Graphic Features that are sliceable, subclasses BufferManager

Selector tools

  • Deleted Sychronizer, this is something that a user should manage on their own, tailored to their usecase.
  • The logic for getting the selected, index, indices, and selected data is much simpler.
    • All selector graphics set their offset to match the parent graphic's offset. This greatly simplifies things, no more adding/subtracting offsets to map from world-space -> data space 😄
    • The geometry of the selector tool's underlying WorldObjects are used to get the position/region under the selection. Since the offsets match those of the parent Graphic, we don't need to do anything more.
    • the "selection" feature now returns value(s) in data space, NOT INDICES. This makes more sense since for example, you would want to set or get the bounds of a LinearRegionSelector in terms of actual (data xmin, data xmax). Likewise for LinearSelector.
  • Selectors behave a bit better, example: LinearRegionSelector behaves more intuitively when at/close to the limits.
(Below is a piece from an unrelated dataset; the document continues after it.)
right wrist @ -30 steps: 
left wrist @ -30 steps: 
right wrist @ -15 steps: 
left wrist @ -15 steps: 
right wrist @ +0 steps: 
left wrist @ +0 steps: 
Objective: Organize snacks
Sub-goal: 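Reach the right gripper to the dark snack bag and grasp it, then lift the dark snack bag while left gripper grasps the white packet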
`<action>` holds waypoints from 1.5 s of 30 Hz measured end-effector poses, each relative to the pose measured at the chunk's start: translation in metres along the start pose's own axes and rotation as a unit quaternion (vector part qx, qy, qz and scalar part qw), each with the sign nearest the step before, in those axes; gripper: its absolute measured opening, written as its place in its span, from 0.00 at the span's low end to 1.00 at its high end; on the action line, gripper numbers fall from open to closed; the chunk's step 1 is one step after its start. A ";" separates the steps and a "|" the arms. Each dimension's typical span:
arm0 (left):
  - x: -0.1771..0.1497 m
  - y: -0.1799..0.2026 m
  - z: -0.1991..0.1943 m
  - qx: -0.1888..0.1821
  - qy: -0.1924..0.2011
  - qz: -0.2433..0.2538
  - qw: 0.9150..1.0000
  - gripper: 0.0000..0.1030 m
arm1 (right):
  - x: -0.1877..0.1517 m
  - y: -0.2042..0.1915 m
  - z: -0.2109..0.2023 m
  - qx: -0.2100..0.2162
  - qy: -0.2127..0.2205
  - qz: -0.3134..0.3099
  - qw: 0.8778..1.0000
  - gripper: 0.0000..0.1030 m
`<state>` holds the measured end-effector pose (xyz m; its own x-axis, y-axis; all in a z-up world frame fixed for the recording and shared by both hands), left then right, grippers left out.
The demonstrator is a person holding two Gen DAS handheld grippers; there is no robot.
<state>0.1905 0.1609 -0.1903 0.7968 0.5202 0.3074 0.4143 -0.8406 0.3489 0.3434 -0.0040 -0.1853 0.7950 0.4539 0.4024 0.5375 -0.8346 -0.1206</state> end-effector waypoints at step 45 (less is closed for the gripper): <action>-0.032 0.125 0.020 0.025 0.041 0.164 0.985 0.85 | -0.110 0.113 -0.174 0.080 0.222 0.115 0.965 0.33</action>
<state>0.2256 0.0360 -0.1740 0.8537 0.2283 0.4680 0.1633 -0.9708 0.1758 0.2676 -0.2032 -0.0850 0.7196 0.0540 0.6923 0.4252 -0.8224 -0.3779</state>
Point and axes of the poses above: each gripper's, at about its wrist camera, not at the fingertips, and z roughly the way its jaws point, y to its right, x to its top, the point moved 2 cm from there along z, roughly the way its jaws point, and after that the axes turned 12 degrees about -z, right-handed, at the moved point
It is not actually possible to "smash" the selector right up against the limits and it actually touches the limit, whereas before if the delta was a bit larger it would be stuck a few pixels away from the limit.
  • The events are simplified (see below)

API comparision

Basic features (no buffer)

# before this PR, setting and getting a feature value
>>> line_graphic.thickness = 3.5
>>> line_graphic.thickness()
3.5

# this PR, getter & setter are symmetric when possible
>>> line_graphic.thickness = 3.5
>>> line_graphic.thickness
3.5

Sliceable features (manages a buffer)

# setting and getting the "entire value"
>>> line_graphic.colors = "r"
>>> line_graphic.colors
<__repr__ prints array>

# this PR, similar but value can be directly access if desired
>>> line_graphic.colors = "r"
>>> line_graphic.colors
<__repr__ prints array>

>> line_graphic.colors.value
<returns the actual array>

Sharing buffers 😄 !

# let's say you have a line with some vertex colors
>>> line1.colors
<returns array for red>

>>> line2 = subplot.add_line(data, colors=line1.colors)  # share buffer :D !

# modify colors
>>> line2.colors[50:] = "b"

# change of colors is reflected in BOTH graphics :D 

The implementation is very simple, for example in PositionsGraphic.__init__:

class PositionsGraphic(Graphic):
  def __init__(self, data, colors, ...):
    if isinstance(data, VertexPositions):
        self._data = data
    else:
        self._data = VertexPositions(data, isolated_buffer=isolated_buffer)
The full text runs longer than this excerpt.